* **Information provided**:
►
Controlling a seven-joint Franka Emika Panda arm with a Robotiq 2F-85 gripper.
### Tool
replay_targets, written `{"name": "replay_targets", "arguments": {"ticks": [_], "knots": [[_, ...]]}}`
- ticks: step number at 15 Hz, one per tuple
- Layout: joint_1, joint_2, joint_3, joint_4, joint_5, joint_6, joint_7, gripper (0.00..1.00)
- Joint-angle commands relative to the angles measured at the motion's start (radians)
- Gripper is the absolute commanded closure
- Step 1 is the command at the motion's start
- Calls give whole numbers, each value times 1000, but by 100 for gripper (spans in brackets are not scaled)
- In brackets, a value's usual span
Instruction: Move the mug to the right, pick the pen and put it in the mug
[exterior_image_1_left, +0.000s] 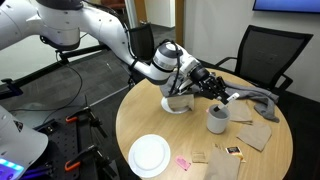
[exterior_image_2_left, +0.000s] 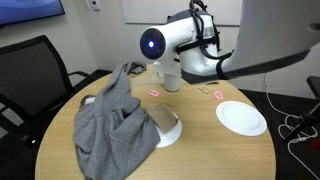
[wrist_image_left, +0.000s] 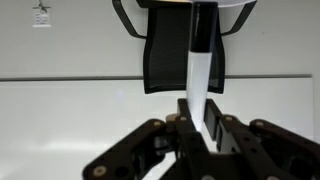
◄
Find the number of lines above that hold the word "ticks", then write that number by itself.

2